4. To what extent are you able to provide similar quality of care during telemedicine visits as you do during in-person visits?
5. Please rate your overall satisfaction with using telemedicine technology for patient visits.
6. Do you plan to continue using telemedicine visits (in addition to in-person visits) when appropriate once the COVID-19 pandemic is over?
National Hospital Care Survey (NHCS) (OMB Control No. 0920-0212, Exp. 03/31/2022)
[top] NHCS collects information on inpatient hospital stays. The six questions related to COVID-19 were added to the NHCS Annual Hospital Interview were designed to provide insight into the impact of COVID-19 on the operations of hospital emergency departments (EDs) in the United States. These questions will ask about: (1) Shortages of COVID-19 tests, (2) creation of outside COVID-19 screening areas, (3) referrals for patients with confirmed or presumptive positive COVID-19 infection, (4) clinical care providers at the responding hospital testing positive for COVID-19, (5) the number of inpatient/emergency department ED visits for the year that were related to confirmed COVID-19, and (6) the number of inpatient/ED visits for the year that were related to presumptive positive COVID-19. The additional data collected from these questions only posed a minimal burden
NHCS Questions:
1. In the past year, did your hospital experience shortages of coronavirus disease (COVID-19) tests for any patients with presumptive positive COVID-19 infection?

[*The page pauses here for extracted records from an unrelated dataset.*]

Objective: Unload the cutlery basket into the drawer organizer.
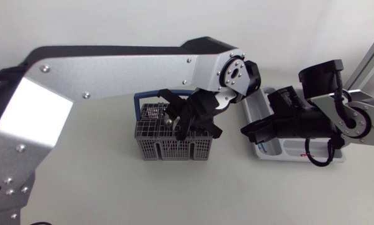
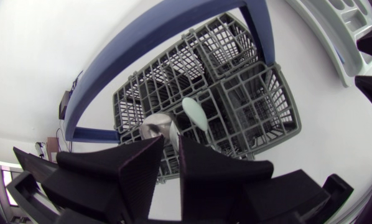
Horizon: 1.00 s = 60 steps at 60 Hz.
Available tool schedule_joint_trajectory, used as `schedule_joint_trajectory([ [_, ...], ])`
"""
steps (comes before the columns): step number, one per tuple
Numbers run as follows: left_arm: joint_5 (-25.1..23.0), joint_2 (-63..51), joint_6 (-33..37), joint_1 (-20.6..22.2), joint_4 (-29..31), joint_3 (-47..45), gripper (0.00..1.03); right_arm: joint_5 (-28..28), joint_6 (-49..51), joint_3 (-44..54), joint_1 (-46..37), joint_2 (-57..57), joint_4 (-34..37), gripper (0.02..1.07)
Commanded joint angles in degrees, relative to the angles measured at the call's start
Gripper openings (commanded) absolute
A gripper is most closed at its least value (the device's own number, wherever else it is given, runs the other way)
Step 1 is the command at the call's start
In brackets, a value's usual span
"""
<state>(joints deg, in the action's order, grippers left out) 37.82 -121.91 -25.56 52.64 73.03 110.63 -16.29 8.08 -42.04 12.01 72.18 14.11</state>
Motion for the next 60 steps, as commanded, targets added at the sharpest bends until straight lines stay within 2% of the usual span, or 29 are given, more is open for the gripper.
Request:
schedule_joint_trajectory([
  [1,0.94,-1.4,-2.04,0.09,0.71,-0.24,0.37,-0.76,1.15,1.61,-0.67,-1.17,-0.22,0.67],
  [12,2.69,-1.76,-3.0,0.27,0.53,-0.41,0.35,-3.39,3.44,2.84,-1.73,-3.98,0.48,0.68],
  [23,2.78,-2.19,-3.18,0.53,0.35,-0.68,0.32,-8.75,8.8,4.16,-4.72,-5.12,3.03,0.77],
  [29,2.78,-2.19,-3.35,0.71,0.35,-0.68,0.3,-11.74,12.05,5.04,-6.12,-6.88,4.7,0.77],
  [33,2.87,-2.28,-3.53,0.88,0.27,-0.85,0.28,-12.27,13.02,5.74,-6.21,-8.02,5.05,0.81],
  [51,6.82,-2.11,-4.94,2.29,-0.35,-1.91,0.2,-12.97,14.25,6.97,-5.77,-10.57,6.46,0.81],
  [60,7.97,-1.23,-5.46,3.17,-0.35,-2.44,0.2,-12.97,14.51,7.33,-5.68,-11.36,6.72,0.81],
])
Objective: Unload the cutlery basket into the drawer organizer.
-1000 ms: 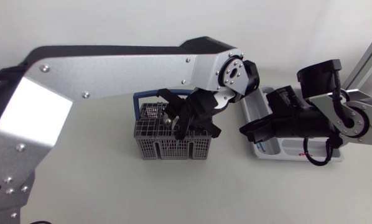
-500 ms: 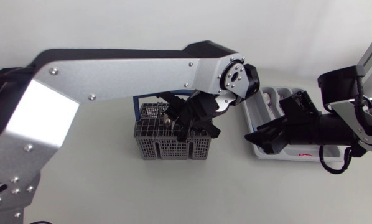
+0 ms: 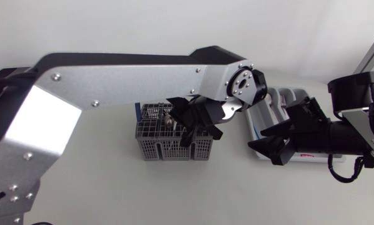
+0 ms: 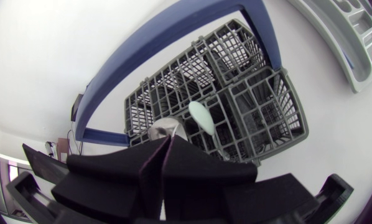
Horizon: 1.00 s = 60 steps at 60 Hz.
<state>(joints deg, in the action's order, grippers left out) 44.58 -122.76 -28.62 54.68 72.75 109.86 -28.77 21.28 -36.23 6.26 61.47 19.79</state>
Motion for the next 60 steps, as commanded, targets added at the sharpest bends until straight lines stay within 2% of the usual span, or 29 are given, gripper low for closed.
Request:
schedule_joint_trajectory([
  [1,1.74,-0.29,-2.58,1.31,-0.07,-1.76,0.2,-0.49,1.4,1.51,0.07,-0.65,1.13,0.81],
  [19,6.22,3.84,-4.43,2.63,-1.65,-5.89,0.2,-0.41,1.66,1.25,0.42,-1.18,1.83,0.81],
  [37,7.45,10.17,-5.48,3.07,-4.64,-10.37,0.2,0.12,1.4,1.16,1.3,-1.36,1.92,0.81],
  [60,12.02,18.35,-5.66,7.02,-9.29,-16.88,0.2,0.91,1.05,1.16,2.0,-2.85,2.27,0.81],
])
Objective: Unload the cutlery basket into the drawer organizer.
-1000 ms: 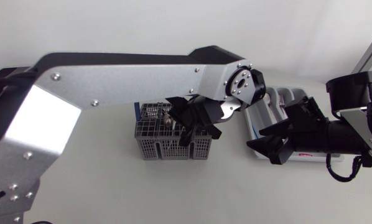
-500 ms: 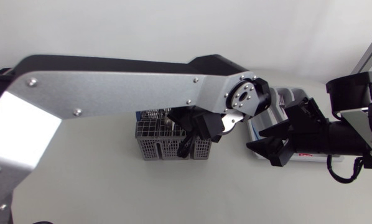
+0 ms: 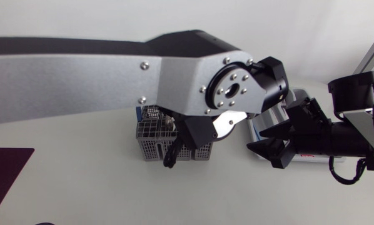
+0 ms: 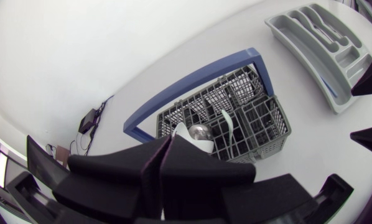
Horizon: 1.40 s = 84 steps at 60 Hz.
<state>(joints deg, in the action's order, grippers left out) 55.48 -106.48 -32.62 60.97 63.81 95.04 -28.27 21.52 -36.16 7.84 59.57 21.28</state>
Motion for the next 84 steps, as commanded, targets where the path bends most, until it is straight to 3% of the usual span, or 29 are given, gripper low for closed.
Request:
schedule_joint_trajectory([
  [1,1.21,2.33,-1.66,0.82,-0.35,-2.14,0.2,0.5,0.81,1.09,0.43,-1.04,0.78,0.81],
  [17,1.38,9.53,-1.3,2.31,-3.17,-4.61,0.2,0.23,0.98,2.15,0.69,-6.57,0.34,0.82],
  [27,-0.29,16.92,0.45,1.87,-8.88,-6.89,0.2,-0.03,0.72,4.35,3.41,-14.4,-1.06,0.84],
  [33,-6.7,19.73,2.3,0.29,-12.31,-8.21,0.2,0.23,0.28,5.49,5.96,-18.26,-1.94,0.86],
  [39,-19.27,20.52,4.23,-4.37,-15.65,-9.26,0.2,0.41,-0.78,6.02,8.34,-21.25,-3.44,0.86],
  [45,-28.59,19.73,5.99,-7.36,-17.49,-8.74,0.2,0.41,-1.13,5.14,11.06,-22.31,-4.4,0.86],
  [54,-39.05,18.5,6.69,-10.26,-18.2,-8.12,0.2,1.73,-1.22,5.66,14.31,-23.8,-7.57,0.86],
  [66,-46.96,16.74,7.48,-11.49,-21.01,-8.91,0.2,7.97,-0.69,6.37,19.94,-19.05,-14.25,0.86],
  [84,-49.95,16.04,8.36,-10.61,-22.85,-9.0,0.2,12.54,0.45,4.87,23.8,-9.47,-21.63,0.86],
])
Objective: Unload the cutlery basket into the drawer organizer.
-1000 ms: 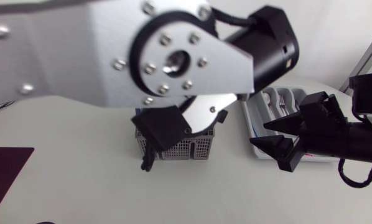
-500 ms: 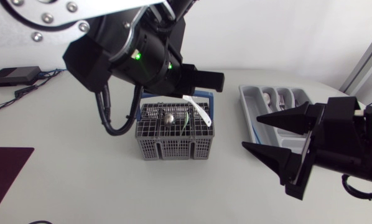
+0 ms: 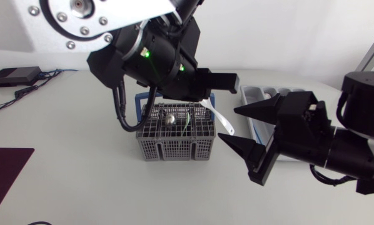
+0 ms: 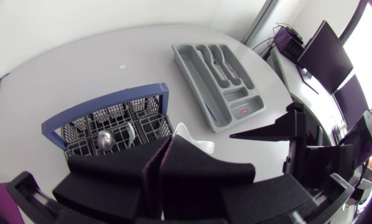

2. In the past year, did your hospital create areas outside the hospital entrance to screen patients for coronavirus disease (COVID-19) infection?
3. In the past year, did your hospital need to turn away or refer elsewhere any patients with confirmed or presumptive positive coronavirus disease (COVID-19) infection?
4. In the past year, did any of the following clinical care providers in your hospital test positive for coronavirus disease (COVID-19) infection?
a. Physicians
b. Physician assistants
c. Nurse practitioners
d. Certified nurse-midwives
e. Registered nurses/licensed practical nurses
f. Other clinical care providers
5. For calendar year 2020, how many inpatient/ED visits at your hospital were related to CONFIRMED coronavirus disease (COVID-19) infections, by quarter or by year? Fill in the grid below.
6. For calendar year 2020, how many inpatient/ED visits at your hospital were Confirmed COVID-19 visits and how many were Presumptive Positive COVID-19 visits by quarter or by year?
Dated: December 14, 2020.
Jeffrey M. Zirger,
Lead, Information Collection Review Office, Office of Scientific Integrity, Office of Science, Centers for Disease Control and Prevention.